* **How to complete this task**
In the data that follows, count every line holding the string "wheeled" and give the count alone.

* **Supplied entries**
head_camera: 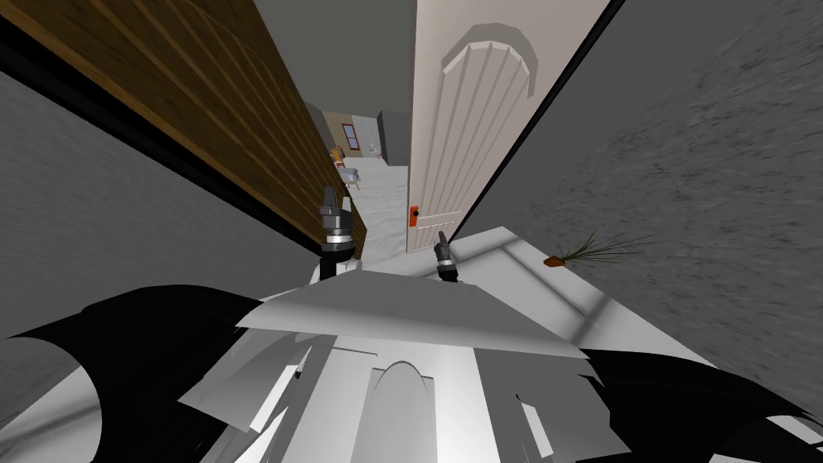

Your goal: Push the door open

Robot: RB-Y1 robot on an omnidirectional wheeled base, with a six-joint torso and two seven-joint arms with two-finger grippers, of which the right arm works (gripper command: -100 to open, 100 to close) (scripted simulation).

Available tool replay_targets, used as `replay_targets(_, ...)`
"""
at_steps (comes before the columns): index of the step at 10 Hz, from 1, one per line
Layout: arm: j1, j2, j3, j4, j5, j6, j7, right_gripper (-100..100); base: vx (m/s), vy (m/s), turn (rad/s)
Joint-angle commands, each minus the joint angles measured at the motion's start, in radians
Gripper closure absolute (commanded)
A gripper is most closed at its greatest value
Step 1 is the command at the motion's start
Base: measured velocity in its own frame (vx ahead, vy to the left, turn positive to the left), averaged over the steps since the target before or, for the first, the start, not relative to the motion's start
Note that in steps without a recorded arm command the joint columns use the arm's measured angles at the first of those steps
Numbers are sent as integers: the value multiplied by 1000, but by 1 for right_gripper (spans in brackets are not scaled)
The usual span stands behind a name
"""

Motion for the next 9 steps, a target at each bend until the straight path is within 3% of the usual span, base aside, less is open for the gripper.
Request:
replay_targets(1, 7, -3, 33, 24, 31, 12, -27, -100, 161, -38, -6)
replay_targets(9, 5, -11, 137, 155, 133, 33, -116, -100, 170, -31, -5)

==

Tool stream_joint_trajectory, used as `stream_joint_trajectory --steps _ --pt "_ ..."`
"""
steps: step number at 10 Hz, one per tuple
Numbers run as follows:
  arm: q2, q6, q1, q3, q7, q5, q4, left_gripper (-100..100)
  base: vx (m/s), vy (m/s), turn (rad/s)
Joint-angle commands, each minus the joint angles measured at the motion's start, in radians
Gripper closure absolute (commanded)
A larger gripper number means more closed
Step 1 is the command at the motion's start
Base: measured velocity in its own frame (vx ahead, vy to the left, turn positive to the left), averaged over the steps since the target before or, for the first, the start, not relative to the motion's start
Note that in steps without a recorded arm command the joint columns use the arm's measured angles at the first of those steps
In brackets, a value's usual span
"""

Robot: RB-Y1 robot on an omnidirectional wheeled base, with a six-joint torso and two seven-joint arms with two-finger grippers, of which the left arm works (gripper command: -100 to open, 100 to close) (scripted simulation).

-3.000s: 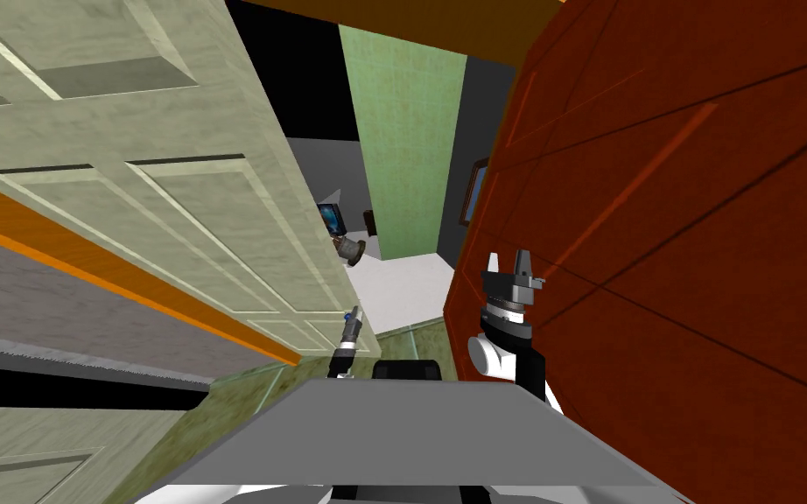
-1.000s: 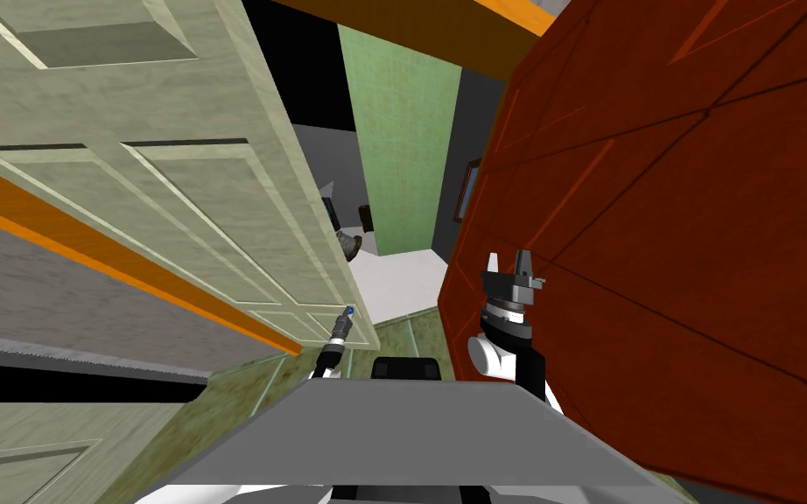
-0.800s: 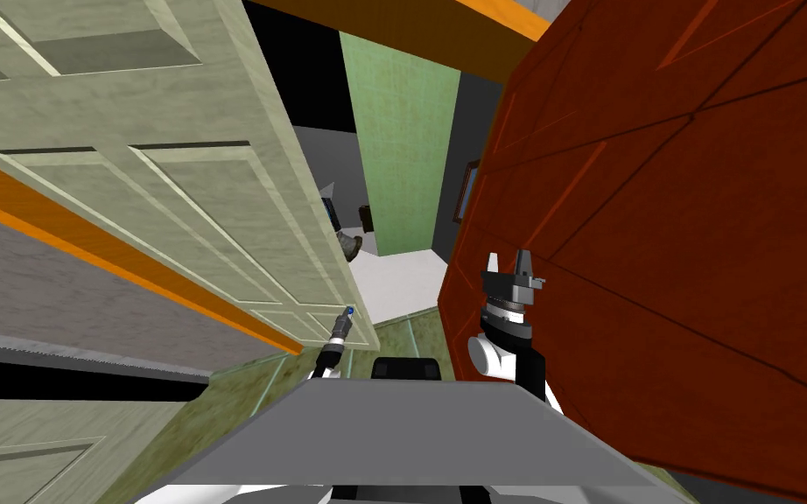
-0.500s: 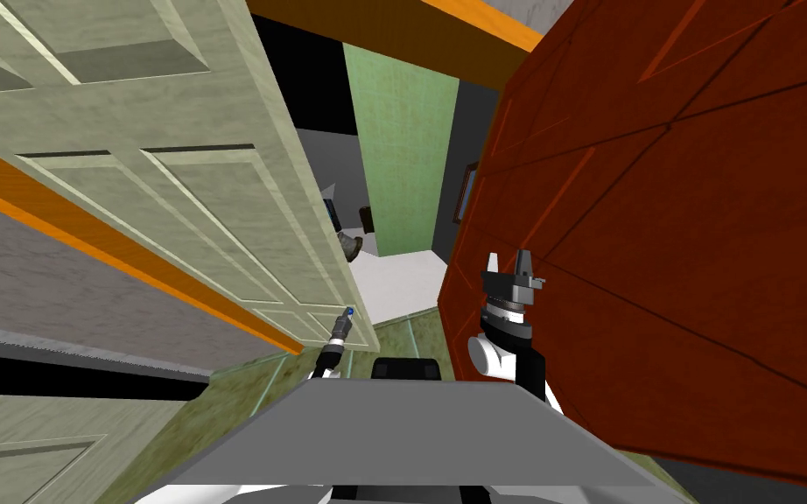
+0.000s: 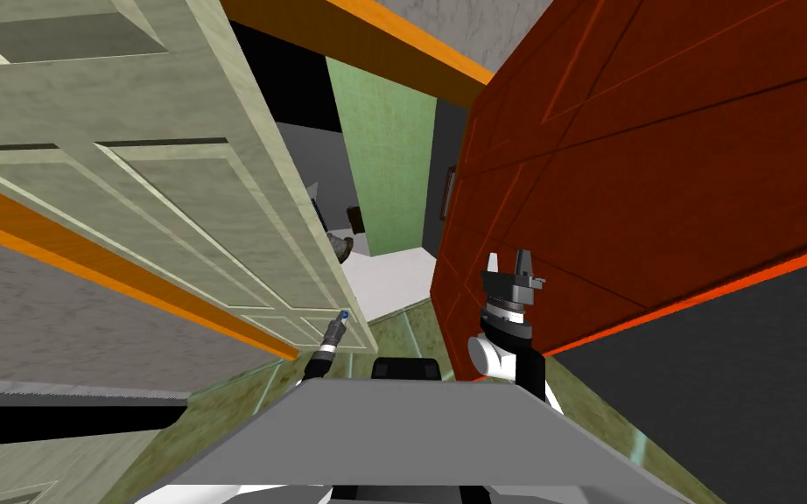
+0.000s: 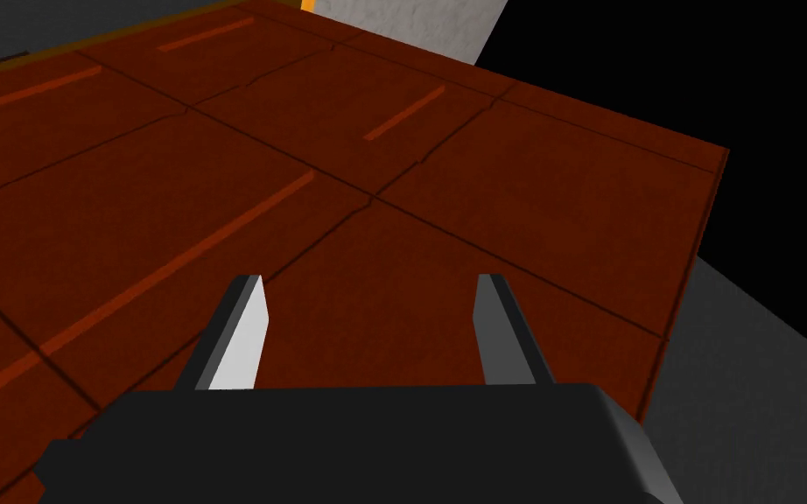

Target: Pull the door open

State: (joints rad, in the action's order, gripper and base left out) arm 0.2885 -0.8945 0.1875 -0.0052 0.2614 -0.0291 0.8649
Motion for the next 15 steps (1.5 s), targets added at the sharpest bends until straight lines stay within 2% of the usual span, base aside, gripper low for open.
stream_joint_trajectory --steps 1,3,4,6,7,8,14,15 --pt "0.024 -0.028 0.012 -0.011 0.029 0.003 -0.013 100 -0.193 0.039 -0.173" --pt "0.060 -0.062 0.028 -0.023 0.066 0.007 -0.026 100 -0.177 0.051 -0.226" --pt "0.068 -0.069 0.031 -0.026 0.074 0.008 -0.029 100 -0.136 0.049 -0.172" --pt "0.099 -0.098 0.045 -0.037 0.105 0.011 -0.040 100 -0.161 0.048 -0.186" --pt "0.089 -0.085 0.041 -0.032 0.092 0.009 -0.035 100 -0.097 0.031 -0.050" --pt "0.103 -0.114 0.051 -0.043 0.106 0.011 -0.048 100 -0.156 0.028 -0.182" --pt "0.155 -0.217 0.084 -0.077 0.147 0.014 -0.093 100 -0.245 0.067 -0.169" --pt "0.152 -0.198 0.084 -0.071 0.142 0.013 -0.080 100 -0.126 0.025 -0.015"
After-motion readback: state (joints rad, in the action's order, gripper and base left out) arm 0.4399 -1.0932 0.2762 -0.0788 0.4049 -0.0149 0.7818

* **Result for this exercise**
2